Review: So I can't get enough of this book. I've actually re-read it so I could write a proper review. The plot, characters, and world of this story really pulled me in, and its a great book to share with everyone. I really can't say how much I loved it, honestly.

I loved Astrid. She was probably my favorite character of all of them. She had a certain quirkiness about her that reminded me a bit of me, and I absolutely loved it. Besides that, she's a seer, which is pretty awesome. In their world, this pretty much means she can sort of see the future and use the powers of the goddess she has sworn to, Freya, to do all sorts of mystic things. Considering some more recent female leads in YA, she had a lot of character and I really felt she was a strong character. Astrid wasn't just there for Soren to look at.

In the same vein, I also really liked Soren. He had a lot of complex emotions, and he spent a good part of the book grappling with those emotions. They weren't just "Oh, Edward doesn't love me" emotions, either. Because of the actions of his father (he was a Berserker who went on a killing rampage in a mall when Soren was a child), Soren doesn't want to accept his destiny as a Berserker, one of Odin's warriors who can "berserk" and become super-fighters. Despite being in a fantasy world, Soren's emotions came across with an amazing realness on the page and made him a very endearing narrator.

I know from experience with my own writing that it can be pretty hard to properly capture the mind and voice of a teenage male narrator, but Gratton managed to very well. His emotions lent a realness to the story, while also grounding him as his own character. And on the same topic of his voice, the way the Norse mythology was tucked into the story didn't seem forced or condescending. The gods were decently explained, and I didn't feel the need to Google anything to understand the story better.

When you have a male narrator, and a world imbibed mythology of some kinds, I feel like it's sort of inevitable to hear Percy Jackson comparisons. I am a huge fan of Percy Jackson, so I was filled with a little anxiety that this would be a really bad rip off of the series. However, there are some major differences that separate the two, and make the newer one an entirely different story with only the same background as the other novel.

First off, in comparison to Percy, Soren is sort of ignoring his past, almost as if he is running away from it. The two characters are both different from one another, and so having two very dissimilar narrators really sets the two stories apart. The main difference is probably that in Soren's world, the gods are acknowledged by (nearly) all to be real. If you've read Percy Jackson, you'll know that the gods are not at all public figures in our society. The world of the United States of Asgard is really and truly a Norse world, and so it separates the two.

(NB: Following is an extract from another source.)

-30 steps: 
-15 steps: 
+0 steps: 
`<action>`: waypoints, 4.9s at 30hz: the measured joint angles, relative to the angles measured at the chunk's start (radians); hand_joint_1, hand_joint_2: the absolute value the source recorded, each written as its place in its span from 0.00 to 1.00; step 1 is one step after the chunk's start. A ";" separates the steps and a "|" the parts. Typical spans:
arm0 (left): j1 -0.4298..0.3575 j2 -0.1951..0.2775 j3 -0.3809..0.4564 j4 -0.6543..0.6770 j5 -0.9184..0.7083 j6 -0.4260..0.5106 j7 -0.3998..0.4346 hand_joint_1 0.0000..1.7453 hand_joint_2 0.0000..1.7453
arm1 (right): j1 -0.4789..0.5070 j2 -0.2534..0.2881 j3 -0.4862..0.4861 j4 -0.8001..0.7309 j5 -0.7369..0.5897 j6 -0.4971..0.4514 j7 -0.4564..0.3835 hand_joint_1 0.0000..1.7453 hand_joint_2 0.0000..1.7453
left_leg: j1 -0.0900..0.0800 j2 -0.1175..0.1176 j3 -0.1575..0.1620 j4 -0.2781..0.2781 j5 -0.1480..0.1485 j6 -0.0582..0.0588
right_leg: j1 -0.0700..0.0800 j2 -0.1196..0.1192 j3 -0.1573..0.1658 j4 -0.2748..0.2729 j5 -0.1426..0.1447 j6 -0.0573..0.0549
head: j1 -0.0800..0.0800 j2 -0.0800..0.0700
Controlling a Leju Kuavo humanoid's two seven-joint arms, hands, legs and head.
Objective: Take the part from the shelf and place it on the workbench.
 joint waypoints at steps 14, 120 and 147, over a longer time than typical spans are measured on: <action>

I really loved this book, and am proud to say it is the first novel to be officially inducted onto the Shelf. I was really glad to read it, and very happy at how it turned out. If there was any fault I could find in it, it would merely be the fact that I would have liked a little bit more action. However, the action that was in the novel was well written and fit the plot very well. I much prefer that over random action sequences with no real relevance, so in all this book was amazing and did not fail to please.

A Final Note
And now, for the Giveaway!!!

I have a very pretty ARC of The Lost Sun, available for one of you lucky people. Now, there are a few criteria:

  1. US only please!
  2. You must follow Cloud 9 Shelf.
  3. You must actually want to read the book!

For following the blog, you get one entry. If you comment below about why you want to read The Lost Sun, you can get a second one. If you follow @tessagratton on twitter and leave your username, you can get another one. And finally, if you tweet about the giveaway with a link to Cloud 9 Shelf, you can get an extra entry! (For these, please comment the link to your tweet). 

Well, I hope you get excited about entering!! The giveaway will be open for two weeks, and then I will be contacting the winner via their email about getting their awesome new book!! If you can't wait to start reading it, you can always get it here. Good luck, and as always, happy reading!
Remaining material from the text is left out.